SATURDAY, 12 MAY 1945

This morning the entire community of tenants – as we are again officially called – gathered in the back garden, which I had at one point pictured as a cemetery. We were there to dig, all right, but only a pit for the building’s garbage, which was towering over the bins. People were eager to work and had funny things to say. Everyone felt relieved, happy to be able to do something useful. It’s so strange that no one has to go ‘to work’ any more, that we’re all on a kind of leave, that the married couples are with each other from dawn to dusk.

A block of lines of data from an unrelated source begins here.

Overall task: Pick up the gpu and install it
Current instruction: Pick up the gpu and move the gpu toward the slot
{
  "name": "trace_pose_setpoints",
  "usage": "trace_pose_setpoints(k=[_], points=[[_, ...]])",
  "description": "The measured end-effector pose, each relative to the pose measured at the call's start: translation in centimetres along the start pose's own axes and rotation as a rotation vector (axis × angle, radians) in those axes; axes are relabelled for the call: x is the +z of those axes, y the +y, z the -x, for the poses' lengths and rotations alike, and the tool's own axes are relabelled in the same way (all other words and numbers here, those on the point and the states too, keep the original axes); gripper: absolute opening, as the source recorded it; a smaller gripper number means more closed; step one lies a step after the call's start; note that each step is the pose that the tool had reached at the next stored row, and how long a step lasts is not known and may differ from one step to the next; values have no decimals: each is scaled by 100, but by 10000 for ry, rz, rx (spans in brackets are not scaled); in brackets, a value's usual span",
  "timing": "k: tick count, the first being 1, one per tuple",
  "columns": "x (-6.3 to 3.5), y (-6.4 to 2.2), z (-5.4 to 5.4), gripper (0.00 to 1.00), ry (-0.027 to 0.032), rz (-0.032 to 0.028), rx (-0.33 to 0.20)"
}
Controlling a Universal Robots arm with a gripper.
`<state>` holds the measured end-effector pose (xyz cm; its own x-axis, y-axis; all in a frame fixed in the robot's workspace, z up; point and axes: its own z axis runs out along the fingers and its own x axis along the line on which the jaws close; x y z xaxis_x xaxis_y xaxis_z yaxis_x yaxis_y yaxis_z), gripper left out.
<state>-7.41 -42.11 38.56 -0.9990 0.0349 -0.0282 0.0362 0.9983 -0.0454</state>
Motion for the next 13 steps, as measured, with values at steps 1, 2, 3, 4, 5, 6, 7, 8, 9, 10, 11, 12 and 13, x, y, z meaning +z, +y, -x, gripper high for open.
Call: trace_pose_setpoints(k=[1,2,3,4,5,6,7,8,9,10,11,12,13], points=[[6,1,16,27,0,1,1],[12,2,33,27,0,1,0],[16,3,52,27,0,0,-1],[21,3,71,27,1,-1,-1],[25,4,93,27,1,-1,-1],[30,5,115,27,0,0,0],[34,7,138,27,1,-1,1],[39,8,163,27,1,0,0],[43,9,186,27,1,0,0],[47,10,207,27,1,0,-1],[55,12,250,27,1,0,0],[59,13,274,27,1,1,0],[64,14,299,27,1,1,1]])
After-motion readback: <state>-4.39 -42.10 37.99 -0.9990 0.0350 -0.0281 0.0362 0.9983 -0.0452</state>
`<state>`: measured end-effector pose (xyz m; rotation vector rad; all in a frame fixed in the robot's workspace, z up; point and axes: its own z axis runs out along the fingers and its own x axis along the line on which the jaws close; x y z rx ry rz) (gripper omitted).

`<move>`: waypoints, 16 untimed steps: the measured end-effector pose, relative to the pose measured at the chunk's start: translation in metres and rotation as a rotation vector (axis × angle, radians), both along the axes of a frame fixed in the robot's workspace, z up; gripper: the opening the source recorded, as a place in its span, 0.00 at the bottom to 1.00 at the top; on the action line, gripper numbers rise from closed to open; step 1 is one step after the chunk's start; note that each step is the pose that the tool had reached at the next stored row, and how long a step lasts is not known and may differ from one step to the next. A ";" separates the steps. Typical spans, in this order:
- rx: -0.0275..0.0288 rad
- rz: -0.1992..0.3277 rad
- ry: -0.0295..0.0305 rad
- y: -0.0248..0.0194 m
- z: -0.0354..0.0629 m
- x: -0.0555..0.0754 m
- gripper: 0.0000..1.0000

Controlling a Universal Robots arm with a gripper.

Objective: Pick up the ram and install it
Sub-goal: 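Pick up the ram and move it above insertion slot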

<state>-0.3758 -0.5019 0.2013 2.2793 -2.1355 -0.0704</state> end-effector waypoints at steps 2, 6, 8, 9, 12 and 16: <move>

After that I mopped the living room, scrubbed away all the Russian spittle and boot polish and swept the last crumbs of horse manure off the floor. That left me good and hungry. We still have peas and flour. The widow has rendered what she could from the rancid leftovers of Herr Pauli’s Volkssturmbutter and uses it as fat.

The apartment was sparkling when our guests arrived from Schönberg. They’d come together, even though Gisela had never met the widow’s friends. All three were cleaned up, neatly dressed and their hair nicely done. They took the same route we did and saw the same thing – that is hardly anyone except the occasional Russian, only silence and desolation. We showed them lavish hospitality: thin coffee and bread with a little fat for all of them!

I took Gisela into the living room for a chat. I wanted to know what she was thinking of doing. Her predictions were dire. She sees her world, the western world steeped in art and culture, as disappearing – and it’s the only world she finds worthy. She feels she’s too tired to start all over. She doesn’t think that a discriminating individual will have any room to breathe, let alone do any kind of intellectual work. No, she’s not thinking of taking Veronal or some other poison. She intends to stick it out, even if she has little courage and less joy. She spoke of trying to find ‘the divine’ within her soul, wanting to be reconciled with her innermost self and finding salvation there. She’s undernourished, has dark shadows under her eyes, and will have to go on being hungry, along with the two girls she’s taken in, whom I think she’s feeding out of her own portion. Her small store of peas and beans and oats was stolen from of her basement – by Germans, before the Russians invaded. Homo homini lupus. (Man is a wolf to man.) As she left I gave her two cigars that I quietly lifted from the major’s box, which Herr Pauli has already half consumed. After all, I’m the one responsible for that gift, not Pauli; I deserve my share. Gisela can trade them for something to eat.

In the evening I went to get water. Our pump is a fine piece of work. The shaft is broken and the lever, which has come undone many times, has been lashed on cumbersomely with yards of wire and string. Three people have to hold the structure up while two pump. This collective effort is now taken for granted; no one says a thing. Afterwards both my buckets are full of floating splinters and shavings from the pump. We have to strain the water. I’m once again amazed at the fact that ‘they’ went to such efforts to build barricades that proved useless but didn’t give the slightest thought to ensuring we had a few decent water stations for the siege. After all, they put cities to siege, so they had to have known. Probably anyone in a position of power who’d talked about pump scoundrel.

A quiet evening. For the first time in three weeks opened a book – Joseph Conrad, The Shadow-Line. But I had a hard time finding my way into it, I’m too full of images myself.